▶ _What you have to do_
Restate word for word the entries below, starting with the line with "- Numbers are" and continuing through the line with "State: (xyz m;". Include both of those lines and no others.

•••••

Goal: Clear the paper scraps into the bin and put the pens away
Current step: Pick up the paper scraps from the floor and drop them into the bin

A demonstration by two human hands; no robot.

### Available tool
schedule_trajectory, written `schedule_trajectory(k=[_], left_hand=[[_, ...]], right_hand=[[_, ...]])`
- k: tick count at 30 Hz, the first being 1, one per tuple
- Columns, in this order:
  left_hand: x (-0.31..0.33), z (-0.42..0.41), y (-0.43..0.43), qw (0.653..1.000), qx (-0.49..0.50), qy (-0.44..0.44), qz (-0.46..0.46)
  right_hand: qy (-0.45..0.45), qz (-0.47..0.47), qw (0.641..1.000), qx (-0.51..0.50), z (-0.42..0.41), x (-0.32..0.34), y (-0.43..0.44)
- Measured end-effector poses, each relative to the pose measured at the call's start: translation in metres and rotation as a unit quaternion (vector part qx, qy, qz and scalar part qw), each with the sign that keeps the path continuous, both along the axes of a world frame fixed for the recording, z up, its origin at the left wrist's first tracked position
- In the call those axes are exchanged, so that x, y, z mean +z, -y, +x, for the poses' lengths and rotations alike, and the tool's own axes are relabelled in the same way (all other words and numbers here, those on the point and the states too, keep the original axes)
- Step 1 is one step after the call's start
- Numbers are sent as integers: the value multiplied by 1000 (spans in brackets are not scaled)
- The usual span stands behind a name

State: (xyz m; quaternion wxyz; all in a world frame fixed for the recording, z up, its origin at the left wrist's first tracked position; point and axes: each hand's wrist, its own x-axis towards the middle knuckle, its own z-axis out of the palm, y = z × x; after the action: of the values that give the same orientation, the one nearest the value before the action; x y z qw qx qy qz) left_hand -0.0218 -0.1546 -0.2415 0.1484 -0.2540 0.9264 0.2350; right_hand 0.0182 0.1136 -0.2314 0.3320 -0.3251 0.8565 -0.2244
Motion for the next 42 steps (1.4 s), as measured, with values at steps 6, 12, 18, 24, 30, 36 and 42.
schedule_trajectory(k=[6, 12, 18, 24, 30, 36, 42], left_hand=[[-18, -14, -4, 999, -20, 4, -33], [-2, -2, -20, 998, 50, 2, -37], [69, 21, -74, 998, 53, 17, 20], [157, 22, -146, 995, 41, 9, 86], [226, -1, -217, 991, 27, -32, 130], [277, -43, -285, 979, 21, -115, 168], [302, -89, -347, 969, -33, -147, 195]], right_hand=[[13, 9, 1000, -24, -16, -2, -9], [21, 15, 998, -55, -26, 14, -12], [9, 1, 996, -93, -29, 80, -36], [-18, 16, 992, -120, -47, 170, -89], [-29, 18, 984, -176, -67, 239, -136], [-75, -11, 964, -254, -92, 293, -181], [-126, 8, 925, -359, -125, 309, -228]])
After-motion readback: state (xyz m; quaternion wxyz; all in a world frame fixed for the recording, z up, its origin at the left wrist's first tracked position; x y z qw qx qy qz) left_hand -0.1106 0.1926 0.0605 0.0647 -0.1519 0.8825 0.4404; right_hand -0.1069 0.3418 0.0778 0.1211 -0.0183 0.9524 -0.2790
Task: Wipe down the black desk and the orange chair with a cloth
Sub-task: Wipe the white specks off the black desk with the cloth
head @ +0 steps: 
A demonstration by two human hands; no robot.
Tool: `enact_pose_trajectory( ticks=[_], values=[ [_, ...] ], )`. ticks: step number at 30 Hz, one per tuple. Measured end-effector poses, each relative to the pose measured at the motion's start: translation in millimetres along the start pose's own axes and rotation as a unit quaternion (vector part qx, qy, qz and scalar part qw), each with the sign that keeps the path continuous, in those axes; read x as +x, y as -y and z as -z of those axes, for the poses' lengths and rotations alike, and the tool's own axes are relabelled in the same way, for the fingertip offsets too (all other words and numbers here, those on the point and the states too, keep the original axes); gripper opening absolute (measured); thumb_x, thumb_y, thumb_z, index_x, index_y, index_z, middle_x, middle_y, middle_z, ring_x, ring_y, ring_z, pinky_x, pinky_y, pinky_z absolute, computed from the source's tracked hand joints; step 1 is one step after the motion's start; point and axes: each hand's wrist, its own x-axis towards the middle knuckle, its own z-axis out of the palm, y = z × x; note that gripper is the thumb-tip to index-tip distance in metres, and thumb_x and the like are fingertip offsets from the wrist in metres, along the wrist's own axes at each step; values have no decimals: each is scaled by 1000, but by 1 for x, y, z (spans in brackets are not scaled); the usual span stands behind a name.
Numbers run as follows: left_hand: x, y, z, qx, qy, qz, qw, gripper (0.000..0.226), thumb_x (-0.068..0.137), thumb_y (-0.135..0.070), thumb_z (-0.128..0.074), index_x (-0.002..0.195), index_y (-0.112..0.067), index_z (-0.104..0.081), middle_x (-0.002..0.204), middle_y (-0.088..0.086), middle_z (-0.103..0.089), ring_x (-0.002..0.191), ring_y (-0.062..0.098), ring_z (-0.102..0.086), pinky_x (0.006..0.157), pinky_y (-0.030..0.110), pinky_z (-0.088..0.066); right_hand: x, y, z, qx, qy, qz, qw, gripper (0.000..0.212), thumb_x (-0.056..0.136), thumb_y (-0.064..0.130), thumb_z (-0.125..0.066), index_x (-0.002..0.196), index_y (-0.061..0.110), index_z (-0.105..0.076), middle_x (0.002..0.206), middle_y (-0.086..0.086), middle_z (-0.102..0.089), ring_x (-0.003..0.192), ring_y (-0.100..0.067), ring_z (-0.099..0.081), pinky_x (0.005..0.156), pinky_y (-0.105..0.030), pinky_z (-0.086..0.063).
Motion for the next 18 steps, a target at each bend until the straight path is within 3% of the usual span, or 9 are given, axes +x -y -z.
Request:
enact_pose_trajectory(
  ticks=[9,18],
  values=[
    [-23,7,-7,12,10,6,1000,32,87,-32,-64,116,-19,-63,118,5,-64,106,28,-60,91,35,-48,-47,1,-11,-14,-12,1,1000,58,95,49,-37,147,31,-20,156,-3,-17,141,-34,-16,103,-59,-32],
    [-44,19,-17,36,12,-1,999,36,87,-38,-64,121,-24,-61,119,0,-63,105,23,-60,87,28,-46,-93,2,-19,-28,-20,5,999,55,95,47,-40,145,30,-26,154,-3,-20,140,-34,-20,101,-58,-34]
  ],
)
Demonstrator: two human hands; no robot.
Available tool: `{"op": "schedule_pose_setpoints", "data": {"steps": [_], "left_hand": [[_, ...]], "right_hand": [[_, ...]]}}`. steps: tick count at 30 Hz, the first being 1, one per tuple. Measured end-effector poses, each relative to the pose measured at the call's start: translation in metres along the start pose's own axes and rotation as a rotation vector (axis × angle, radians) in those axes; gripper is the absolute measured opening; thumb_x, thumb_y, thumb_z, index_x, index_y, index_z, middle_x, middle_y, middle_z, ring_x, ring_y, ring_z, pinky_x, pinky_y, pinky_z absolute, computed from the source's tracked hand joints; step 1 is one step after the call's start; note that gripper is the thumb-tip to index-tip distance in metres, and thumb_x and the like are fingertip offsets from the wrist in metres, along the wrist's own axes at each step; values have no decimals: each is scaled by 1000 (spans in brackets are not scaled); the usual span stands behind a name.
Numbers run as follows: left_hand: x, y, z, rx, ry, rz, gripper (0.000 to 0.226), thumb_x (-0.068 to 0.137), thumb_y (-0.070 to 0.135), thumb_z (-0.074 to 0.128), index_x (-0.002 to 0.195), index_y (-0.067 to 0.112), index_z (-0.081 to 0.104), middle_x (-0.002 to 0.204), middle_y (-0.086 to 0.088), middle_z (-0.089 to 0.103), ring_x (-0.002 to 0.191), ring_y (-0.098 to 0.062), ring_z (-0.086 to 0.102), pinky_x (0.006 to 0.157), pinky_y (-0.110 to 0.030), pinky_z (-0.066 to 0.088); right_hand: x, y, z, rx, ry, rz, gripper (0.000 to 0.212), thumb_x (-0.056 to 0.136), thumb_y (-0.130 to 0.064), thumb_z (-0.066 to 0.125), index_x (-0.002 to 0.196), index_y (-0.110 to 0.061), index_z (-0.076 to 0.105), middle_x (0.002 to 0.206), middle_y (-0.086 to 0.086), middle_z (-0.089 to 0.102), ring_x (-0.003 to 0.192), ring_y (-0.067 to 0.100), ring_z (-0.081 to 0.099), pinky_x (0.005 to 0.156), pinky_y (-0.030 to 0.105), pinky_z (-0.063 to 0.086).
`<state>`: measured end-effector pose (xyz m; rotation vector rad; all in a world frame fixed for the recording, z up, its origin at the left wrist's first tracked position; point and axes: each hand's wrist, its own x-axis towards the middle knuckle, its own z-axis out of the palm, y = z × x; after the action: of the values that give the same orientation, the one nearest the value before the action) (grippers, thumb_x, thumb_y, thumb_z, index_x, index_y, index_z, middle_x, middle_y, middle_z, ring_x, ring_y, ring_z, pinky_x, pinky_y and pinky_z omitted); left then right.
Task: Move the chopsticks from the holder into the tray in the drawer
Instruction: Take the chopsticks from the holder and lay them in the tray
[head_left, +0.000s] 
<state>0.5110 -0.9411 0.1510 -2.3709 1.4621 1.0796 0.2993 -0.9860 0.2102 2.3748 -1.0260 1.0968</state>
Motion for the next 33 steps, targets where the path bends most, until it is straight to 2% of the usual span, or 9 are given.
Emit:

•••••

▶ _Your solution_
- Numbers are sent as integers: the value multiplied by 1000 (spans in brackets are not scaled)
- The usual span stands behind a name

State: (xyz m; quaternion wxyz; all in a world frame fixed for the recording, z up, its origin at the left wrist's first tracked position; point and axes: each hand's wrist, its own x-axis towards the middle knuckle, its own z-axis out of the palm, y = z × x; after the action: of the values that give the same orientation, the one nearest the value before the action; x y z qw qx qy qz) left_hand -0.0218 -0.1546 -0.2415 0.1484 -0.2540 0.9264 0.2350; right_hand 0.0182 0.1136 -0.2314 0.3320 -0.3251 0.8565 -0.2244

Nothing remains open in this exercise.